§ Aim of the task
Without any of its pictures, the listing below should be output exactly.

§ Data for processing
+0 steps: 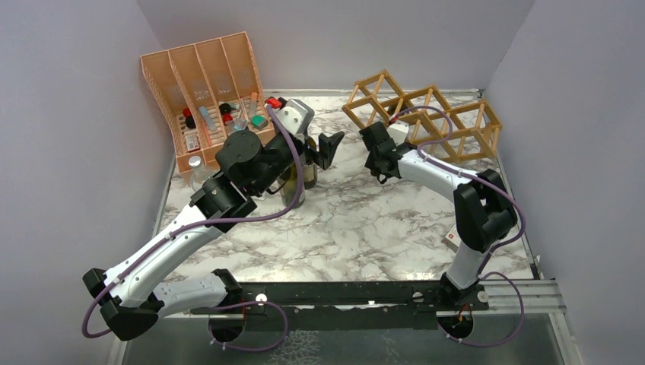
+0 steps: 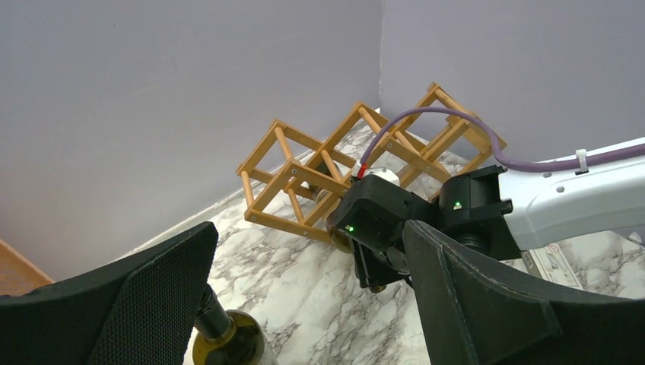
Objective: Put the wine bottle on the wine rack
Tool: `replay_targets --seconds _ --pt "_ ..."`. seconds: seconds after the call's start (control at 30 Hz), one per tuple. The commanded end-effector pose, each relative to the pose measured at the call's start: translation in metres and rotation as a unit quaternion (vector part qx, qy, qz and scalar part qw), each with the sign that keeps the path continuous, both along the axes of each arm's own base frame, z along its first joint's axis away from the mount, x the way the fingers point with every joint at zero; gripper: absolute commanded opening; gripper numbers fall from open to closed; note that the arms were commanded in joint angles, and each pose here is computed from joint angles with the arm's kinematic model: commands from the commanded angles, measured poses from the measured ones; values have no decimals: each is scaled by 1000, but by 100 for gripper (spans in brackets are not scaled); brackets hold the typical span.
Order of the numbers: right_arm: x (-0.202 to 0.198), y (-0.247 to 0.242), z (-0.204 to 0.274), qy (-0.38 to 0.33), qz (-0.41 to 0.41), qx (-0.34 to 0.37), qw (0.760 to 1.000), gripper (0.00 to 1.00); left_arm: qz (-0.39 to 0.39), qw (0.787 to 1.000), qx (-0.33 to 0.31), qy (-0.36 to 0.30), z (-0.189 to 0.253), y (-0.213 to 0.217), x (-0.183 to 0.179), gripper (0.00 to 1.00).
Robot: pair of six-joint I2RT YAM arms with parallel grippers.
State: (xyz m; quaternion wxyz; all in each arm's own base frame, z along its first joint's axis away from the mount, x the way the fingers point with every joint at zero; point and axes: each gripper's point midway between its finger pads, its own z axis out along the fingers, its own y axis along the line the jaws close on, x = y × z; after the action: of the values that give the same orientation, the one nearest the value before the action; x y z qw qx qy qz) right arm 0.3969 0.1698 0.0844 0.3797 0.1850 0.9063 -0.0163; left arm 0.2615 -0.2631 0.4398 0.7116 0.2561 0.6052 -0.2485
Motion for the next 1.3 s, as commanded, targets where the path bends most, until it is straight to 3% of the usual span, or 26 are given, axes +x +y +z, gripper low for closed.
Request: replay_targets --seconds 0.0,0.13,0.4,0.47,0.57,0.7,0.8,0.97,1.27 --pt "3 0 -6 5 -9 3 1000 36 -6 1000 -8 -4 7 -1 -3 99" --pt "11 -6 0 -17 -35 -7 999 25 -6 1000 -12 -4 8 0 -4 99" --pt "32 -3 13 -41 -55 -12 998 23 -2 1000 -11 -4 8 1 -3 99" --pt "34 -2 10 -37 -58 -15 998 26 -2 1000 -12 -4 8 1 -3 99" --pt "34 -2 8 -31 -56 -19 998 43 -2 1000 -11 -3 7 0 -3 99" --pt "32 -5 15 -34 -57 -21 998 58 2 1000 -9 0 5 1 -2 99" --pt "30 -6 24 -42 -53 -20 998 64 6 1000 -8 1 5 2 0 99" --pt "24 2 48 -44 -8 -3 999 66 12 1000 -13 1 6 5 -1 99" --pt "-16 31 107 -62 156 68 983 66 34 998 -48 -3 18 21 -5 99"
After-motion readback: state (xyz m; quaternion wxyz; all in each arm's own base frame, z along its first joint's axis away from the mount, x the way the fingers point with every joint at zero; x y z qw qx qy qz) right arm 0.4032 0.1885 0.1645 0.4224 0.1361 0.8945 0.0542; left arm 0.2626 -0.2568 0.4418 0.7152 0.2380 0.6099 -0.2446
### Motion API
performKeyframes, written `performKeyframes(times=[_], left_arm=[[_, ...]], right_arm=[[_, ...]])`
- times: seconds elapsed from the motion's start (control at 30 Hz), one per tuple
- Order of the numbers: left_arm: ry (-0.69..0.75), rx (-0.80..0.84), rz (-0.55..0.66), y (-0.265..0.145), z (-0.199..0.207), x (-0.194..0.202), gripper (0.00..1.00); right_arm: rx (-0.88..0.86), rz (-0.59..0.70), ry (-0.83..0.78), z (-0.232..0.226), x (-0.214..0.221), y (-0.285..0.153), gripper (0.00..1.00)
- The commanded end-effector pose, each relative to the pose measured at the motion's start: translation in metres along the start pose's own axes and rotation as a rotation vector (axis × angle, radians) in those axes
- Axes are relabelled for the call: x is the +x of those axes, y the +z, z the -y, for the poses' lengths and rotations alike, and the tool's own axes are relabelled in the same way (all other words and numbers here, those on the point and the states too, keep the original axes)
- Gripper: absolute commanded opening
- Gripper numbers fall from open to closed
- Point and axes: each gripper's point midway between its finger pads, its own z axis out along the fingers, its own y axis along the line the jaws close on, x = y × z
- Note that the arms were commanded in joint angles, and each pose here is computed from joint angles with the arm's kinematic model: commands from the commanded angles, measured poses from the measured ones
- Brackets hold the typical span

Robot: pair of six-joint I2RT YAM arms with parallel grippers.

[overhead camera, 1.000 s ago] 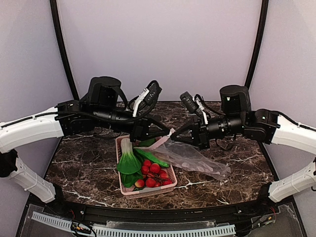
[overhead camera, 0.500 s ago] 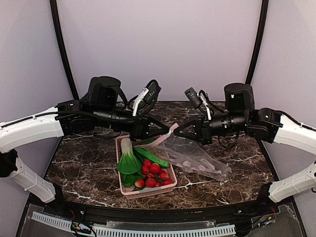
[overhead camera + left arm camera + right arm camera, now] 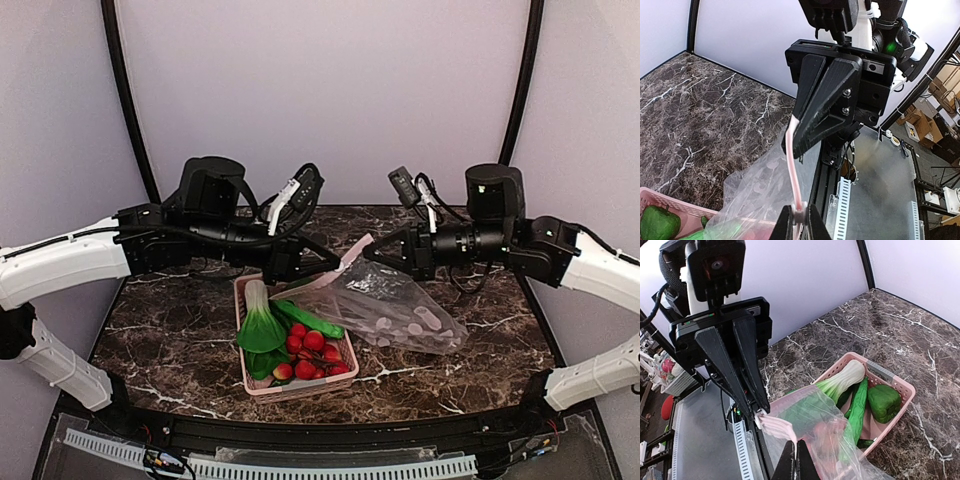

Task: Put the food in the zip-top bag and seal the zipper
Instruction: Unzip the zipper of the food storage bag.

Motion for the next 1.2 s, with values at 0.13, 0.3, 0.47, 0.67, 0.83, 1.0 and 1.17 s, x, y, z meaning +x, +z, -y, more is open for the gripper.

§ Written solution
+0 steps: 
+0 steps: 
Objective: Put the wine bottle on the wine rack
Tool: `replay_targets --seconds _ --pt "_ ..."`. seconds: seconds after the call's start (control at 30 Hz), one per tuple. The commanded end-effector pose, each relative to the pose measured at the call's start: translation in metres and rotation as a unit quaternion (vector part qx, qy, qz and scalar part qw), each with the sign that keeps the path continuous, both along the axes of each arm's own base frame, z along its first joint's axis away from the mount, x the way the fingers point with every joint at zero; gripper: absolute commanded opening; gripper numbers fall from open to closed; note that the arms were commanded in joint angles, and each pose here is computed from joint angles with the arm's kinematic model: commands from the commanded angles, measured poses from the measured ones; values have no decimals: each is scaled by 1000, but by 100 for gripper (spans in brackets are not scaled); brackets hold the typical span.
Order of the numbers: right_arm: x (-0.202 to 0.198), y (-0.247 to 0.242), z (-0.204 to 0.274), qy (-0.38 to 0.33), qz (-0.41 to 0.41), qx (-0.34 to 0.37), qw (0.760 to 1.000), gripper (0.00 to 1.00); left_arm: qz (-0.39 to 0.39), qw (0.787 to 1.000), qx (-0.33 to 0.31), qy (-0.36 to 0.30), z (-0.189 to 0.253), y (-0.213 to 0.217), x (-0.183 to 0.179), gripper (0.00 to 1.00).
Robot: pair of six-joint I2RT YAM arms with parallel grippers.
State: (xyz m; quaternion wxyz; all in each arm's own base frame, z along its first joint's axis away from the mount, x the way the fingers point with every joint at zero; point and axes: each gripper's point midway between its finger pads, its own z axis out along the fingers, its own y axis along the line the jaws close on, x = y × z; after the action: of the values that give the same orientation, the one nearest the value before the action; x y z qw qx qy qz) right arm 0.3969 0.1698 0.0844 0.3797 0.1850 0.9063 -0.0163; left arm 0.2615 -0.2631 0.4398 0.7116 0.2561 0.6052 -0.2485
Motion for the next 1.3 s, as commanded, targets where the path bends most, until it is straight to 3% of the usual span, or 26 are given, axes +x +y +z, gripper low for closed.
Request: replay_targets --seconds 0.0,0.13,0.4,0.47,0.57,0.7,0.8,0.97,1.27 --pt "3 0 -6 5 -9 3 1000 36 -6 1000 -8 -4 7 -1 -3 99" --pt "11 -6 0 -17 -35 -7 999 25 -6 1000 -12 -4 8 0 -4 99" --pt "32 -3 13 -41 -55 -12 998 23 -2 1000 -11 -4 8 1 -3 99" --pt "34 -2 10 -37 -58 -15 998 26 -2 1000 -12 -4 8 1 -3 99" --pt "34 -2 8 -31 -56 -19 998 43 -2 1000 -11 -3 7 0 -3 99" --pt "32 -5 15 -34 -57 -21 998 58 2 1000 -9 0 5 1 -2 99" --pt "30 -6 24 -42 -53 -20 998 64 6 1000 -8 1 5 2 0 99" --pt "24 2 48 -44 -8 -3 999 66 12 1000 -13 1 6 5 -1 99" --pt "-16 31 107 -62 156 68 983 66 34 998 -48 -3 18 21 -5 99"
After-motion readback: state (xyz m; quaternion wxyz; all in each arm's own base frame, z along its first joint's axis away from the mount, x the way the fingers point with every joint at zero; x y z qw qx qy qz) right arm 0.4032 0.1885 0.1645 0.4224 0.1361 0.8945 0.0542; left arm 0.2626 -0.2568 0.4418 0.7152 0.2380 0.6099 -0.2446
### Motion API
performKeyframes, written `performKeyframes(times=[_], left_arm=[[_, ...]], right_arm=[[_, ...]])`
- times: seconds elapsed from the motion's start (control at 30 Hz), one per tuple
- Order of the numbers: left_arm: ry (-0.69..0.75), rx (-0.80..0.84), rz (-0.55..0.66), y (-0.265..0.145), z (-0.199..0.207), x (-0.194..0.202), gripper (0.00..1.00); right_arm: rx (-0.88..0.86), rz (-0.59..0.70), ry (-0.83..0.78), z (-0.232..0.226), x (-0.214..0.221), y (-0.285..0.153), gripper (0.00..1.00)
- The commanded end-effector pose, each relative to the pose measured at the motion's start: translation in metres along the start pose's own axes and rotation as a rotation vector (axis × angle, radians) in those axes
- Axes are relabelled for the call: x is the +x of those axes, y the +z, z the -y, for the poses' lengths and rotations alike, and the tool's own axes are relabelled in the same way (all other words and numbers here, those on the point and the states too, keep the original axes)
- Gripper: absolute commanded opening
- Gripper numbers fall from open to closed
- Point and axes: each gripper's point midway between its finger pads, its own z axis out along the fingers, its own y axis along the line the jaws close on, x = y × z
- Note that the arms were commanded in joint angles, and each pose here is computed from joint angles with the arm's kinematic model: commands from the commanded angles, measured poses from the measured ones
- Brackets hold the typical span

Robot: pair of six-joint I2RT YAM arms with parallel grippers.

[overhead camera, 1.000 s ago] 
[overhead camera, 0.500 s ago] 
[overhead camera + left arm camera + right arm camera, now] 

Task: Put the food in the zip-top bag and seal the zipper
Instruction: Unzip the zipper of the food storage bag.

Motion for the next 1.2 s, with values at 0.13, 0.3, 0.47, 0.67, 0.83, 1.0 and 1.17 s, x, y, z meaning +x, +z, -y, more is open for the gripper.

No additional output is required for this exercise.